** Records from a data source **
● ● ● ● ● ● ●

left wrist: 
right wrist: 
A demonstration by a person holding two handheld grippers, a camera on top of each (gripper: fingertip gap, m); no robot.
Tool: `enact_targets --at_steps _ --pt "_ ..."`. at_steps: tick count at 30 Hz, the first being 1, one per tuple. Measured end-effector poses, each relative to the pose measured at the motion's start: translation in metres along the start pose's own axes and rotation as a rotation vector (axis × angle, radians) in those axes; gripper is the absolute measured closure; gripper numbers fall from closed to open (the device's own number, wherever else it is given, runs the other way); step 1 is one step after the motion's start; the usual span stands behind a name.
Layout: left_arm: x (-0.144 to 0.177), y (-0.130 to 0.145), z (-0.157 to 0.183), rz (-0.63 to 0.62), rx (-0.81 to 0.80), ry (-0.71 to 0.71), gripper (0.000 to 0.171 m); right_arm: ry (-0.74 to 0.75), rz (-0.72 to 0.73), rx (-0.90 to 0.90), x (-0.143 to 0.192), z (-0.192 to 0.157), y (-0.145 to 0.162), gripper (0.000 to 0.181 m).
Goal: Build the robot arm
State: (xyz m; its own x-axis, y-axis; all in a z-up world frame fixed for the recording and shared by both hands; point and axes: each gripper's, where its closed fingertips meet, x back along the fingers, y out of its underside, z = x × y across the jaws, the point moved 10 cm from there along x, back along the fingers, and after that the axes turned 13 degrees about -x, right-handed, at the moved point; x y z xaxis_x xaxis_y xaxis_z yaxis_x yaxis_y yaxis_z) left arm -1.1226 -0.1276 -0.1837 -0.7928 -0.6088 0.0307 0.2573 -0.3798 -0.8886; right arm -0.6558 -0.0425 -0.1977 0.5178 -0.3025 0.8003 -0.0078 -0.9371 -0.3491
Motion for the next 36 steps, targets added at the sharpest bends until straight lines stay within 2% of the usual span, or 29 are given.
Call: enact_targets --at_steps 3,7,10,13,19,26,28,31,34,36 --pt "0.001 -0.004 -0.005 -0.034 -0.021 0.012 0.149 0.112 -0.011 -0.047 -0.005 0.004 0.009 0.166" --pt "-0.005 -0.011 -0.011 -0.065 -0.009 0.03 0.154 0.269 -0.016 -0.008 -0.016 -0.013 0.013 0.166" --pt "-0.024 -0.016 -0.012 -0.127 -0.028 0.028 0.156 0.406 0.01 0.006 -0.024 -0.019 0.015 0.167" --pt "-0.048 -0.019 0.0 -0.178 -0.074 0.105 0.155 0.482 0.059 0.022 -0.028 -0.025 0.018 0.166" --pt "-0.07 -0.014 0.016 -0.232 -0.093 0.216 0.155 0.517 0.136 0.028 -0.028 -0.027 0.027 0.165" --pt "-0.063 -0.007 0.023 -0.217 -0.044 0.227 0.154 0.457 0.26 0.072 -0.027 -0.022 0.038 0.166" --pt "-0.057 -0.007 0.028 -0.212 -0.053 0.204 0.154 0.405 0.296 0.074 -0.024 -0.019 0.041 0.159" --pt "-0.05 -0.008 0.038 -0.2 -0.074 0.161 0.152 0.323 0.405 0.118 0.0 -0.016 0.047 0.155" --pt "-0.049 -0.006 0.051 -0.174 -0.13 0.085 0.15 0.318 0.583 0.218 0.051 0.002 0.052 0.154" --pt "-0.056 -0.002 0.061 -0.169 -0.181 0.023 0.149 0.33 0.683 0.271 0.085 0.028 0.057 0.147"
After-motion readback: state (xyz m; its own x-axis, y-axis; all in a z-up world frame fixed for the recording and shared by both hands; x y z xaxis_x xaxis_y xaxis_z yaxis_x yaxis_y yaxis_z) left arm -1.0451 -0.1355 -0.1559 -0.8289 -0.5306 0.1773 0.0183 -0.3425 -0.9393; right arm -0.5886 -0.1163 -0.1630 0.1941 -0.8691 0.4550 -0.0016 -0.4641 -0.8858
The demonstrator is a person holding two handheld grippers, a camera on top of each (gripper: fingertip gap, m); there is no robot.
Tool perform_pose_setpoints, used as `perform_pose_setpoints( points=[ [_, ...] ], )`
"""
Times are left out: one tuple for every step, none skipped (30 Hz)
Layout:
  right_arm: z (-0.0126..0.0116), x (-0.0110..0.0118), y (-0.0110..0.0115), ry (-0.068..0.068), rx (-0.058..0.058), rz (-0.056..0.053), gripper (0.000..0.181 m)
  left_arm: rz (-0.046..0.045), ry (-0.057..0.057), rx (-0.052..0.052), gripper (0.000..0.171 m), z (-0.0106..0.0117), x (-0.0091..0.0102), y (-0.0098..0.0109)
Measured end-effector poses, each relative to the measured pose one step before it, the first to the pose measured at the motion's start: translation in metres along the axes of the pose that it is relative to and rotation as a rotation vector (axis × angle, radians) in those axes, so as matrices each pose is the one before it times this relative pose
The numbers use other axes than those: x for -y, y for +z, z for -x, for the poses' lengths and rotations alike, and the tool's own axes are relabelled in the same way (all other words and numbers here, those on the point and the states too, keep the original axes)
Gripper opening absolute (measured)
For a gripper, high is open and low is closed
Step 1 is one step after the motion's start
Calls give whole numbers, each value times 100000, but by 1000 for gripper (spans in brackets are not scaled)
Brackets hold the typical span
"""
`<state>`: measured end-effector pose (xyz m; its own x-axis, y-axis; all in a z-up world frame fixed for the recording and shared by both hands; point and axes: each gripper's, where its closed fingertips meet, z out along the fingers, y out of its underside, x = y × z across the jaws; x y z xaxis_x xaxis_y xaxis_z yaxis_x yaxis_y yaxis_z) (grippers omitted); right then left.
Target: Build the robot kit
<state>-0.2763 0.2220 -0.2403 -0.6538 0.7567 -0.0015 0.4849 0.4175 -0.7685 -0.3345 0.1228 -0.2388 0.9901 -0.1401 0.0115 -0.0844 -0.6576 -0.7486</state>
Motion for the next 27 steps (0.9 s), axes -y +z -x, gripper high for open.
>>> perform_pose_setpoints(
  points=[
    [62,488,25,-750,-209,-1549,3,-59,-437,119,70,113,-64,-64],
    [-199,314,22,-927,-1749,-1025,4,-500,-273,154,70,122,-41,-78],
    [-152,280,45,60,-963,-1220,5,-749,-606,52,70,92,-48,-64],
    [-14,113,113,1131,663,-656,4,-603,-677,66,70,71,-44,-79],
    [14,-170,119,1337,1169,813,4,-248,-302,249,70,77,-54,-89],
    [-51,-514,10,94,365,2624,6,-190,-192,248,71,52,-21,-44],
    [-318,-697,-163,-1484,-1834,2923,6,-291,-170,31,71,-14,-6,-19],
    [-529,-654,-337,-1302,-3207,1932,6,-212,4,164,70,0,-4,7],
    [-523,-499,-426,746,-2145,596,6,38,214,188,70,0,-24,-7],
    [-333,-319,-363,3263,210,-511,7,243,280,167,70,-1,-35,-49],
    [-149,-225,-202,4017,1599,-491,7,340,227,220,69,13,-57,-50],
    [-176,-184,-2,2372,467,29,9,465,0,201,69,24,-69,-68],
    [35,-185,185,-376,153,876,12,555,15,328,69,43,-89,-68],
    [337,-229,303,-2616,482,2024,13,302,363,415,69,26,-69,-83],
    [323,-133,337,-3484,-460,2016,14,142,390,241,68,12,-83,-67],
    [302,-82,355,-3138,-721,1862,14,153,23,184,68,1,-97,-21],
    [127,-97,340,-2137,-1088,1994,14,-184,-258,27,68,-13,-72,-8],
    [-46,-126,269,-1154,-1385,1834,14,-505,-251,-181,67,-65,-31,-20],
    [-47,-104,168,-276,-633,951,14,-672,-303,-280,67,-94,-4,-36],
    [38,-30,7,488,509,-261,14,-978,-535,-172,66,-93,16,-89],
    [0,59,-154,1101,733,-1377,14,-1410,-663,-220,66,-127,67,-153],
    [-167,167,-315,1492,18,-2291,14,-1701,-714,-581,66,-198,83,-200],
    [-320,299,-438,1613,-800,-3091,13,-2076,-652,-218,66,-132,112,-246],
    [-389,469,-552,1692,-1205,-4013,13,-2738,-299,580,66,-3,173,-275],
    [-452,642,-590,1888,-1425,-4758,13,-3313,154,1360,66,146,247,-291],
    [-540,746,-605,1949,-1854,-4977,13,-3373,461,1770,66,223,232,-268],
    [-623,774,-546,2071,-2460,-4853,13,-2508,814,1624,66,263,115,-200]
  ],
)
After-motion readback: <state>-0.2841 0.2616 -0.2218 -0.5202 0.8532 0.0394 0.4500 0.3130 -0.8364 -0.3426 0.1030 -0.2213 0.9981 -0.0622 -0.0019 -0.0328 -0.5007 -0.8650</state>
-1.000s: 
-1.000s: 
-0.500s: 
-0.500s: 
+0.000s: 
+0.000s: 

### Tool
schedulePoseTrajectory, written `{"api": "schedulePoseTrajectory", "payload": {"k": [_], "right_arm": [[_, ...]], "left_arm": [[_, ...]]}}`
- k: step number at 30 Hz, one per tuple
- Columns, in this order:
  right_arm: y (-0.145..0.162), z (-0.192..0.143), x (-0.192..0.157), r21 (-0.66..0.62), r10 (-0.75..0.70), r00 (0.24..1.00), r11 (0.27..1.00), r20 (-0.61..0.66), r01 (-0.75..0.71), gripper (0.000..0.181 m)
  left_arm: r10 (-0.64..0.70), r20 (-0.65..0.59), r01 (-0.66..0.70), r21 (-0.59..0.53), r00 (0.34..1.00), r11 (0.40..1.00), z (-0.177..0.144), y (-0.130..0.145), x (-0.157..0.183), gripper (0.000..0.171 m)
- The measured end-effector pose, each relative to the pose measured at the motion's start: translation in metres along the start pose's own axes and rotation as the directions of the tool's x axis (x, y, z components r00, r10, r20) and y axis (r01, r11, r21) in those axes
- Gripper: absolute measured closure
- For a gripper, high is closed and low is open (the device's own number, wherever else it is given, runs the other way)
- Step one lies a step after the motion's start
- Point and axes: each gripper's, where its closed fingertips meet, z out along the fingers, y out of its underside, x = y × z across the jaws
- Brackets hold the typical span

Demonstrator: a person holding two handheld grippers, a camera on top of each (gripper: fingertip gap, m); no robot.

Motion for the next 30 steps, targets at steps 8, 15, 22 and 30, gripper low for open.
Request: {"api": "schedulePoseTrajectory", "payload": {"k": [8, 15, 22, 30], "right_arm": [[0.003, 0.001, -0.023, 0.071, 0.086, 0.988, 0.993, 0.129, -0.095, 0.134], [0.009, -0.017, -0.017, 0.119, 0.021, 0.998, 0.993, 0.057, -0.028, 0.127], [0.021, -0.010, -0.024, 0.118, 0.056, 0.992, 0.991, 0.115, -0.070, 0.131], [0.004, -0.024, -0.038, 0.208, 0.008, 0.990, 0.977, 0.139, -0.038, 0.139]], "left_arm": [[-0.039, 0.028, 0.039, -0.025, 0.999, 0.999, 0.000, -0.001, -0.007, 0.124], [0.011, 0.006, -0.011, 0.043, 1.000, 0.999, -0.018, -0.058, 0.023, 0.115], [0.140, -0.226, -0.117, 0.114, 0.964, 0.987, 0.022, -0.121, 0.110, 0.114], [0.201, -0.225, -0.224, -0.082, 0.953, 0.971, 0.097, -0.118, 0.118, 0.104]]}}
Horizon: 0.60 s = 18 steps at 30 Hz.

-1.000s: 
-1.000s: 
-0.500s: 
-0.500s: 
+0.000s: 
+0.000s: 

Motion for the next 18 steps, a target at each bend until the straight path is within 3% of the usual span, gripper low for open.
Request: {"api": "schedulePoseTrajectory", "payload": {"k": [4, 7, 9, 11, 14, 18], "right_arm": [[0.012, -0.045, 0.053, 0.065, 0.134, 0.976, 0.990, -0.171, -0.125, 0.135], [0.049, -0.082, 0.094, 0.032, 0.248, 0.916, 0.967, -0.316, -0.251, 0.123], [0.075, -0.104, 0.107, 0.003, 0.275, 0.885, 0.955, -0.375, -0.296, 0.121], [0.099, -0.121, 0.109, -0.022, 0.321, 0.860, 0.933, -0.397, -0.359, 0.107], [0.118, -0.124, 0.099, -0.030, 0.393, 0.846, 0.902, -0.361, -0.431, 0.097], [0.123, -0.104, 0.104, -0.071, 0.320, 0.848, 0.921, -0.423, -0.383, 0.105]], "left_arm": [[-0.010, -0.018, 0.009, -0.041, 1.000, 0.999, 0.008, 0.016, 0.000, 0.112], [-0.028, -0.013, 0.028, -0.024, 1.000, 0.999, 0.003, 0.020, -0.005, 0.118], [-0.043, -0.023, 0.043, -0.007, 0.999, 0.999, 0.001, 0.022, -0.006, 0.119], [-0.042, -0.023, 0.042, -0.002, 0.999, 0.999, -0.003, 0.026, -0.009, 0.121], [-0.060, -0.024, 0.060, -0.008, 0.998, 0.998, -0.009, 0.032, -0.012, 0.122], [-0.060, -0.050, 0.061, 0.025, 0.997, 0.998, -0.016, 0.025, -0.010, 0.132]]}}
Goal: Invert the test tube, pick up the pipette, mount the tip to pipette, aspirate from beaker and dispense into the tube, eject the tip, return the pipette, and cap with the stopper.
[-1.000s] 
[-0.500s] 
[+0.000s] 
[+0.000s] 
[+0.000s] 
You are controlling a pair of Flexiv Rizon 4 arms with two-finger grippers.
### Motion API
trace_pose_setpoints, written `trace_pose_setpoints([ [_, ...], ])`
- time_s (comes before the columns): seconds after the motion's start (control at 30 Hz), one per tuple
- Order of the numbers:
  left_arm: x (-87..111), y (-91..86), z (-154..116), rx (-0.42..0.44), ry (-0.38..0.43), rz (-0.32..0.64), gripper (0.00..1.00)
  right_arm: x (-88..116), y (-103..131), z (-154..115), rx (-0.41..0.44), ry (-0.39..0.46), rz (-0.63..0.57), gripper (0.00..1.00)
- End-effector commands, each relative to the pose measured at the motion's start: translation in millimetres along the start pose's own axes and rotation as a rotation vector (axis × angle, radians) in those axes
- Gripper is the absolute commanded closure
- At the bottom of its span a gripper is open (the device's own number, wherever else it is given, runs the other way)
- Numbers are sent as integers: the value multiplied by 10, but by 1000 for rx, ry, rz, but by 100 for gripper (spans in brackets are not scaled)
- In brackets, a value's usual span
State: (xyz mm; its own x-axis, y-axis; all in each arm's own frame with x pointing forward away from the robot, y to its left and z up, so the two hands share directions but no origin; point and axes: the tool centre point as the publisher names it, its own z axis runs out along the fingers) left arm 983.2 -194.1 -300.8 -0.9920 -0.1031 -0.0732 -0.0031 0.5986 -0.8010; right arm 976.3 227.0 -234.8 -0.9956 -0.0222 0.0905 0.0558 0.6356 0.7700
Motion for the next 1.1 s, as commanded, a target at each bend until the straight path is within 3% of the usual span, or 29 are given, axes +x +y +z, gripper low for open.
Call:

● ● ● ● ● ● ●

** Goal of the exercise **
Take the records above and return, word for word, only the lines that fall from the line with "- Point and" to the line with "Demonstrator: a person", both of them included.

** Answer for this exercise **
- Point and axes: each gripper's, where its closed fingertips meet, z out along the fingers, y out of its underside, x = y × z across the jaws
- Brackets hold the typical span

Demonstrator: a person holding two handheld grippers, a camera on top of each (gripper: fingertip gap, m); no robot.

The exercise is finished.